#### Exercise objective
You are asked to repeat the listing word for word and to leave out its pictures.

#### Given data
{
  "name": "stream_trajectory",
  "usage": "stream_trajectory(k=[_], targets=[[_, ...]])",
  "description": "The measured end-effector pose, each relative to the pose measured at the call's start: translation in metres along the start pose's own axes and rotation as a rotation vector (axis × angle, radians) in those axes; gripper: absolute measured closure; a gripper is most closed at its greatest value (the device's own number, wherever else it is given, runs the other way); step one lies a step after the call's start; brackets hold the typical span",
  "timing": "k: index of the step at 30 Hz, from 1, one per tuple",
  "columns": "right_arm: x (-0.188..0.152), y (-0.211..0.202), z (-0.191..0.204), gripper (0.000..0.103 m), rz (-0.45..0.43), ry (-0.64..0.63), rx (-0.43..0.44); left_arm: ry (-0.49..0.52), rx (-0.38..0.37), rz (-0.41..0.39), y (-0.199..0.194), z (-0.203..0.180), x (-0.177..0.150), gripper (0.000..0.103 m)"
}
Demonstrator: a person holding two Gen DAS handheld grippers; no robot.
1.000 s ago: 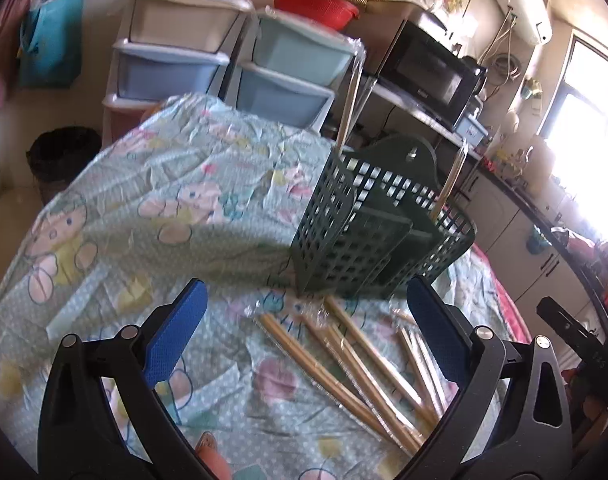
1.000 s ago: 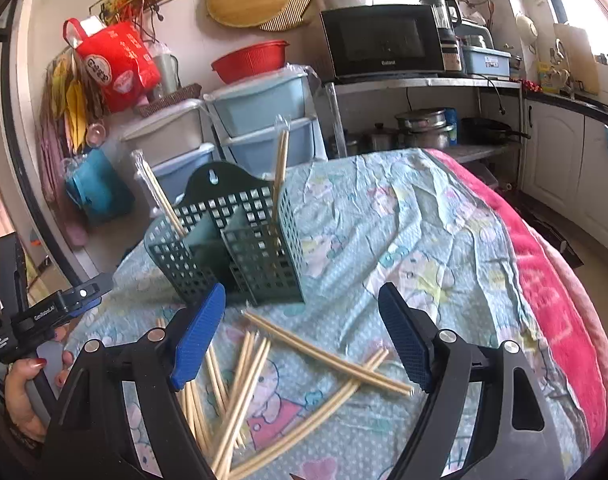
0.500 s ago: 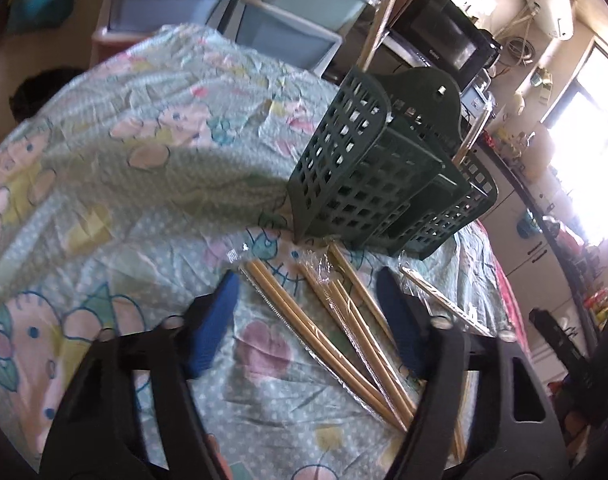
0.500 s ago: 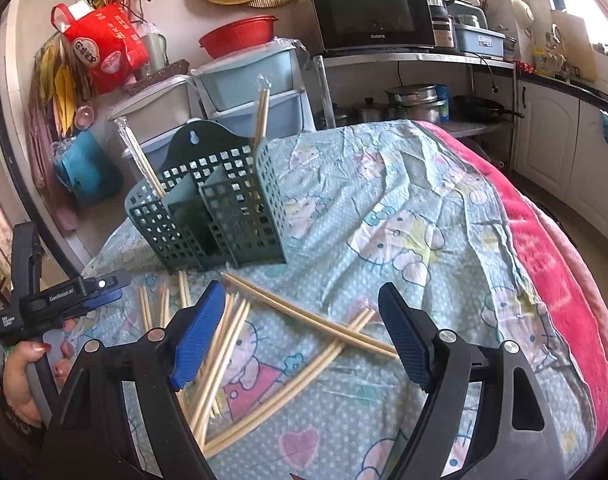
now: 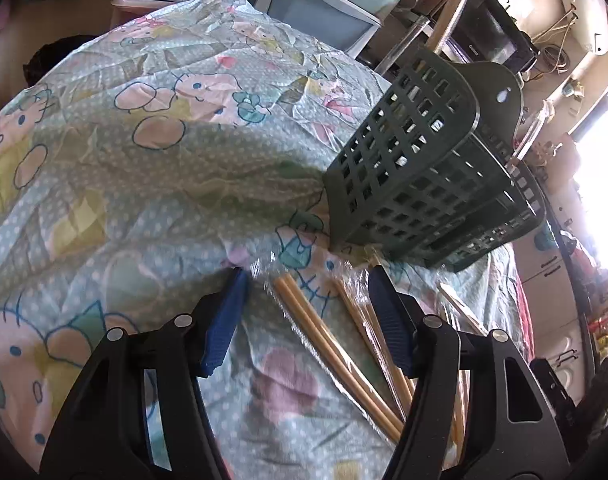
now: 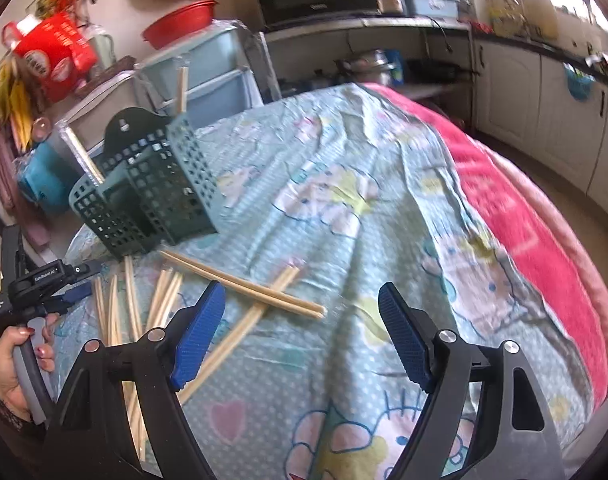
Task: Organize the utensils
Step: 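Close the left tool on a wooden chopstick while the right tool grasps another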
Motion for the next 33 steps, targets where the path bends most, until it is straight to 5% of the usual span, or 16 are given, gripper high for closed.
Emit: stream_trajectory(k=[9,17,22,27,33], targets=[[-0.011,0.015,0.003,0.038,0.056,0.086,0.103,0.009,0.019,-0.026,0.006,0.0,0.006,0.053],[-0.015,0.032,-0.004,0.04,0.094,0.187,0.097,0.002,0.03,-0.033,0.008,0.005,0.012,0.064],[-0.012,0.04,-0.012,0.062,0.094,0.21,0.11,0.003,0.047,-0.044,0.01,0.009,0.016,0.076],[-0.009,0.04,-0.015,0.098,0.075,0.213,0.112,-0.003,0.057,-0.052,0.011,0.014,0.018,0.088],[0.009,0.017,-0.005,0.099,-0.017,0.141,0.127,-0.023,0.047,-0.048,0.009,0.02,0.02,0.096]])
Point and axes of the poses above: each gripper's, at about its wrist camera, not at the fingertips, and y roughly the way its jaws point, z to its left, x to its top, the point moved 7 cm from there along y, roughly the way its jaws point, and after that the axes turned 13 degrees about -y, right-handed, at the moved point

#### Solution for this task
{
  "name": "stream_trajectory",
  "usage": "stream_trajectory(k=[_], targets=[[_, ...]])",
  "description": "The measured end-effector pose, each relative to the pose measured at the call's start: translation in metres along the start pose's own axes and rotation as a rotation vector (axis × angle, radians) in those axes; gripper: absolute measured closure; a gripper is most closed at its greatest value (the device's own number, wherever else it is given, runs the other way); step one lies a step after the call's start; brackets hold the typical span",
  "timing": "k: index of the step at 30 Hz, from 1, one per tuple",
  "columns": "right_arm: x (-0.188..0.152), y (-0.211..0.202), z (-0.191..0.204), gripper (0.000..0.103 m), rz (-0.45..0.43), ry (-0.64..0.63), rx (-0.43..0.44); left_arm: ry (-0.49..0.52), rx (-0.38..0.37), rz (-0.41..0.39), y (-0.199..0.194), z (-0.203..0.180), x (-0.177..0.150), gripper (0.000..0.103 m)"
}
Demonstrator: a person holding two Gen DAS handheld grippers; no robot.
1.000 s ago: 
1.000 s ago: 
0.500 s ago: 
0.500 s ago: 
now: 
now: 
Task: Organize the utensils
Step: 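Close the left tool on a wooden chopstick while the right tool grasps another
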Motion for the next 33 steps, targets where the path bends most, until it is straight to 5% of the usual span, or 16 are given, gripper high for closed.
Emit: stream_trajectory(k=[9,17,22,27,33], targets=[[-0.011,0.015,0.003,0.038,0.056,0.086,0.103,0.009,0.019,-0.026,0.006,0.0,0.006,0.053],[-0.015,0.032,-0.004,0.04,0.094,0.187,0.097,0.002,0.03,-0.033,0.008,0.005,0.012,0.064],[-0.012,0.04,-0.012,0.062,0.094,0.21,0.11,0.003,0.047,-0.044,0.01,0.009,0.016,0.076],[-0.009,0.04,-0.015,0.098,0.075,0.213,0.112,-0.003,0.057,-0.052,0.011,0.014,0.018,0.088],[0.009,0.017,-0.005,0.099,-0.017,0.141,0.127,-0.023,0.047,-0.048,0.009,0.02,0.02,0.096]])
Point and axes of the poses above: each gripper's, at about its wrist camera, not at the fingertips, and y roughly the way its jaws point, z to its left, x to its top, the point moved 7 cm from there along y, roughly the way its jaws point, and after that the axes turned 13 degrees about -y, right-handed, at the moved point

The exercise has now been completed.